Task prompt.
Set the material down again exactly, line by line, skipping each picture.

Source material.
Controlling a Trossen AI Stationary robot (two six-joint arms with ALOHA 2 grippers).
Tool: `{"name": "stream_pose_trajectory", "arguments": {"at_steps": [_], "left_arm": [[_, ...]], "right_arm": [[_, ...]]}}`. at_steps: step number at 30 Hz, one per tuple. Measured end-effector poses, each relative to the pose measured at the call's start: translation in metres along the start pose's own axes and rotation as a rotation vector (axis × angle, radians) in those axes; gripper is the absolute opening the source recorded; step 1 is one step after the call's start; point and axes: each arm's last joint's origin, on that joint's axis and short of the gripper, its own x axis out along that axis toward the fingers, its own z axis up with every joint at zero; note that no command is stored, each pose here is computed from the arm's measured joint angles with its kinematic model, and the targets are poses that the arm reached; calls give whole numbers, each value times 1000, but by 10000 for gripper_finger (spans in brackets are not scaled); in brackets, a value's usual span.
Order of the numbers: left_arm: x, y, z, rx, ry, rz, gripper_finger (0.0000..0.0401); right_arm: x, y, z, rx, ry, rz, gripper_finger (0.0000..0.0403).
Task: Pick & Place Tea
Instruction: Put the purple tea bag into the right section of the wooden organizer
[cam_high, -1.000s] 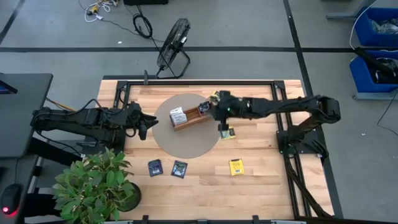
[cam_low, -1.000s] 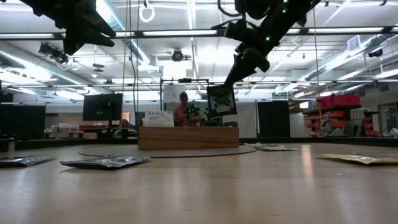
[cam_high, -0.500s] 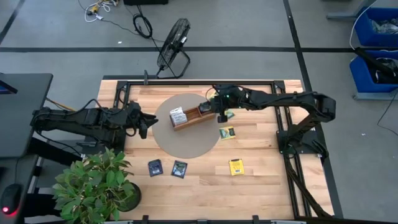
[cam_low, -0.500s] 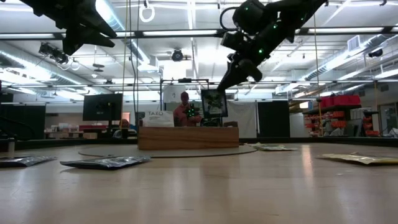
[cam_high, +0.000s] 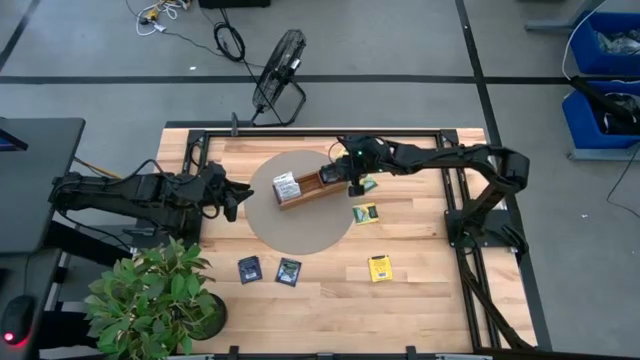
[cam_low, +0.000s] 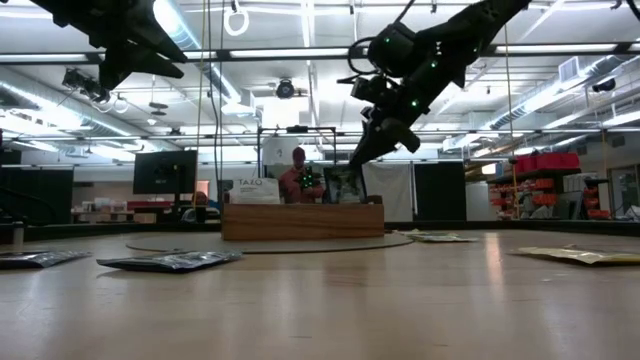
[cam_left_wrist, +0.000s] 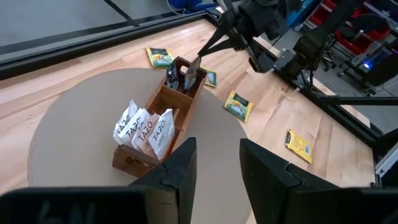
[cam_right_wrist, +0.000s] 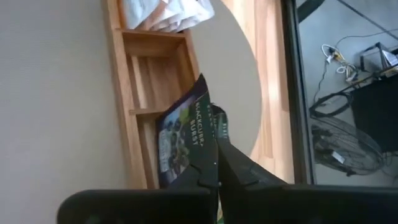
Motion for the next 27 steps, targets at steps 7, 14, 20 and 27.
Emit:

Solution to the problem.
Controlling a Trossen AI Stationary robot (two six-joint arms with ALOHA 2 grippers).
Tool: `{"name": "stream_pose_trajectory", "arguments": {"at_steps": [_], "left_arm": [[_, ...]], "right_arm": [[_, ...]]}}`. at_steps: step number at 30 Hz, one per tuple. Measured end-effector poses, each relative to the pose measured at the call's start: translation in metres along the start pose's own axes and rotation as a rotation vector (axis × angle, radians) in those axes; gripper is the absolute opening the source recorded; step 1 is one step after the call's start; point and axes: each arm's last joint's origin, on that joint's axis and short of the gripper, its own x axis out along that axis toward the fingers, its own z axis up with every joint at zero; note that no command is stored, each pose here is computed from the arm's measured joint angles with its kinematic model, and the targets are poses that the arm reached; calls give whole numbers, each value times 1000, but by 10000 for gripper_finger (spans in brackets are not scaled); in brackets, a value's usual span.
Order of the numbers: left_arm: x, y, z, rx, ry, rz, gripper_finger (0.0000..0.0401); right_arm: x, y, z, rx, ry, rz, gripper_finger (0.0000..0.0403).
Task: Pick & Place Tea
Instruction: Put the purple tea bag into the right section of the wooden organizer
[cam_high, -1.000s] 
[cam_low, -1.000s] 
[cam_high, -0.500s] 
[cam_low, -0.500s] 
[cam_high, +0.000s] 
[cam_low, +0.000s] 
[cam_left_wrist, +0.000s] 
[cam_right_wrist, +0.000s] 
Motion for the next 27 steps, targets at steps 7, 14, 20 and 27.
Emit:

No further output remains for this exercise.